Financial services giant Morgan Stanley agreed to pay approximately $249 million as part of settlements with the Securities and Exchange Commission (SEC) and Department of Justice (DOJ) to resolve an admitted fraud scheme involving block trades perpetrated, in part, by a former senior employee at the firm.

In settling with the SEC, Morgan Stanley agreed to pay approximately $138 million in disgorgement, about $28 million in prejudgment interest, and an $83 million civil penalty, the agency announced Friday. The disgorgement and prejudgment interest totals will be deemed partially satisfied by the $137 million in forfeiture and restitution the DOJ ordered the firm to pay.

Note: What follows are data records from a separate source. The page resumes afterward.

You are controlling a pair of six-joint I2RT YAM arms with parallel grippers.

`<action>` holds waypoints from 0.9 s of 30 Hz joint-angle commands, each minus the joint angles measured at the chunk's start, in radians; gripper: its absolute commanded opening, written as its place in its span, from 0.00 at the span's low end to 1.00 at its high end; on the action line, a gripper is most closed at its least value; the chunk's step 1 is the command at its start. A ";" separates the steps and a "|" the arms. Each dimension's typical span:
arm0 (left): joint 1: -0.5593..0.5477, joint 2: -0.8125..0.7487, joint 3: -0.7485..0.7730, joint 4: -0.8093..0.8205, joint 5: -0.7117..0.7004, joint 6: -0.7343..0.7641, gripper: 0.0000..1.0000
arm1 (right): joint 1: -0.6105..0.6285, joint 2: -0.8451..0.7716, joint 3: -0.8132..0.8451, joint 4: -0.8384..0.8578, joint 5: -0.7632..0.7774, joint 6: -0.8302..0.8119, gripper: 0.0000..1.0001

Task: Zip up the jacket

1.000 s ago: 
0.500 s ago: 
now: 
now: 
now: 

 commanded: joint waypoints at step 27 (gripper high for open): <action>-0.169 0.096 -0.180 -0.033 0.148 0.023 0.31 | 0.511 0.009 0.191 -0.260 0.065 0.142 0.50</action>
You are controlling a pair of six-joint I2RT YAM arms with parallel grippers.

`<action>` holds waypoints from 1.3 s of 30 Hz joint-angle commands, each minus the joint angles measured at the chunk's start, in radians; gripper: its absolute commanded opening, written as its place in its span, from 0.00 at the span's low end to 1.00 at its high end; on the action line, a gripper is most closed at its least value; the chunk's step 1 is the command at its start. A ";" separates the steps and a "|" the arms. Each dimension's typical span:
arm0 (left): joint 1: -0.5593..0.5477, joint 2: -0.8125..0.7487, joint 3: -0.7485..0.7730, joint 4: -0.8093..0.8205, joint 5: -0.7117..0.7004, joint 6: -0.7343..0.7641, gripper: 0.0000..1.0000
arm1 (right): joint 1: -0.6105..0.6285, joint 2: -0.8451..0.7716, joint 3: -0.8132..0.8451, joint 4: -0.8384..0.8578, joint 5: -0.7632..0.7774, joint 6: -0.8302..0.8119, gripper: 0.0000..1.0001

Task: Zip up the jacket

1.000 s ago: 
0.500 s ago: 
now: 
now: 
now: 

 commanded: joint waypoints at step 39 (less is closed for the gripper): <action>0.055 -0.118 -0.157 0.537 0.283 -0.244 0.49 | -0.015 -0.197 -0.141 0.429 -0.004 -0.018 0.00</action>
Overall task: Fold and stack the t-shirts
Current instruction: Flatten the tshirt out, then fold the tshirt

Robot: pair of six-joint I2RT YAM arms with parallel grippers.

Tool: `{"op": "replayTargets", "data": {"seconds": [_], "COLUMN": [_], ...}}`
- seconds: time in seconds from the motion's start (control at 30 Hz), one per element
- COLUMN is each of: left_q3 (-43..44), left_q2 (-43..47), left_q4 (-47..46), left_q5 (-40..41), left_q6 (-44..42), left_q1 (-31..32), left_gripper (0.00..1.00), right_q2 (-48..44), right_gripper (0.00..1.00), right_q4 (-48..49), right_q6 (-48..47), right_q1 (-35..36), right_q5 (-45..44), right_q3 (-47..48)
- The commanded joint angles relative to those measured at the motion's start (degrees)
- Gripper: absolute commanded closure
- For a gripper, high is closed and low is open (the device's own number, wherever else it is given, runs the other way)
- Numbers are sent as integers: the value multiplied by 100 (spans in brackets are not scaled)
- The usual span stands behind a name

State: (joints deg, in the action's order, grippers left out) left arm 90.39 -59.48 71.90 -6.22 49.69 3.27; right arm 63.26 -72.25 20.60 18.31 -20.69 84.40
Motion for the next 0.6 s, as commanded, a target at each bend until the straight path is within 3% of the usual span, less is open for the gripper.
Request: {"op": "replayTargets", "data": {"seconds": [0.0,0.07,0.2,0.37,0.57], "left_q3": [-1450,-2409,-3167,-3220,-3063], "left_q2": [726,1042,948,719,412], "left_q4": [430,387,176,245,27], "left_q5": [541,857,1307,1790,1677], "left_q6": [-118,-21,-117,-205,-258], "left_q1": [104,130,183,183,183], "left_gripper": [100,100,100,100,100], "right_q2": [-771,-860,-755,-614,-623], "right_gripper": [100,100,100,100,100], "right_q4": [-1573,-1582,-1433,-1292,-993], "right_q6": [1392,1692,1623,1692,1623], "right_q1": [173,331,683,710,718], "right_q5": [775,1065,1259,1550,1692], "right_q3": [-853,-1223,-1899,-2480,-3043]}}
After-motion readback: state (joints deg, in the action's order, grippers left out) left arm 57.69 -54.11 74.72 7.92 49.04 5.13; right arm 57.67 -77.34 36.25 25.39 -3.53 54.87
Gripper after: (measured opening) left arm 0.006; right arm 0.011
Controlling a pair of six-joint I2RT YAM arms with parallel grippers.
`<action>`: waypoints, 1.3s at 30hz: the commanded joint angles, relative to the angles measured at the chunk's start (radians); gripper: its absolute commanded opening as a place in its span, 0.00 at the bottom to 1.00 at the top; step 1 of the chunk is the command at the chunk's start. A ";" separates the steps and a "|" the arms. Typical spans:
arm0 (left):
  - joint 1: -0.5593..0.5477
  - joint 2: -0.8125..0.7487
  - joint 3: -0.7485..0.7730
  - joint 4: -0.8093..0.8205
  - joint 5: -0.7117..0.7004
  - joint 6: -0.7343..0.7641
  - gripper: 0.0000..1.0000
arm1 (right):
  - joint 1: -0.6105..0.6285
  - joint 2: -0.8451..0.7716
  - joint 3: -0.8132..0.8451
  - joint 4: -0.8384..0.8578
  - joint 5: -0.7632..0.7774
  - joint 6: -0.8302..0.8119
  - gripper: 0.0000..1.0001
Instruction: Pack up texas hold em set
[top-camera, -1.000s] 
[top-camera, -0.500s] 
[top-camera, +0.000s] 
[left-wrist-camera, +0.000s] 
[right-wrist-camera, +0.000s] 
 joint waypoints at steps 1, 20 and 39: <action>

The DOJ also levied a fine of nearly $17 million that reflected a 35 percent discount for full cooperation. That fine was credited as part of the SEC’s penalty.

Morgan Stanley entered a three-year nonprosecution agreement with the U.S. Attorney’s Office for the Southern District of New York, under which it must continue to cooperate and provide information to the DOJ.

The details: From at least June 2018 through August 2021, Pawan Passi, the former head of Morgan Stanley’s equity syndicate desk, worked with an unnamed subordinate to disclose to certain buy-side investors nonpublic information concerning impending block trades, the SEC explained in its order.

The buy-side investors used the information to take short positions in the stocks subject to the upcoming block trades, thus reducing Morgan Stanley’s risk in purchasing block trades.

Morgan Stanley generated more than $138 million in profits across 28 transactions involving such conduct, the SEC said.

Passi admitted his role in the scheme in reaching a proposed deferred prosecution agreement with the DOJ. He was fined $250,000 by the SEC and subjected to certain supervisory bars for two years.

Compliance considerations: The SEC faulted Morgan Stanley for failing to enforce written policies and procedures reasonably designed to prevent the misuse of material nonpublic information.

“Specifically, Morgan Stanley failed to enforce information barriers to prevent material nonpublic information involving certain block trades from being discussed by the syndicate desk, which sits on the private side of Morgan Stanley, with the institutional equity division, which was on the public side of the firm,” the agency said in its order.

The DOJ lauded Morgan Stanley for its cooperation, noting the firm’s controls, though unsuccessful in uncovering the misconduct, were applied in good faith. In 2022, the firm implemented remedial measures to create clearer policies governing its ability to communicate with the buy-side in advance of block trades.

The DOJ said it did not find evidence of corporate management being complicit or having knowledge of the scheme. The firm did not receive credit for voluntary self-disclosure.

Firm response: “We are pleased to resolve these investigations and are confident in the enhancements we have made to our controls around block trading, including strengthening our policies, procedures, training, and surveillance,” said Morgan Stanley in an emailed statement.

Editor’s note: This story initially incorrectly calculated the total of Morgan Stanley’s payments to be $266 million. It has been corrected to reflect the DOJ’s $17 million fine was credited as part of the SEC’s penalty.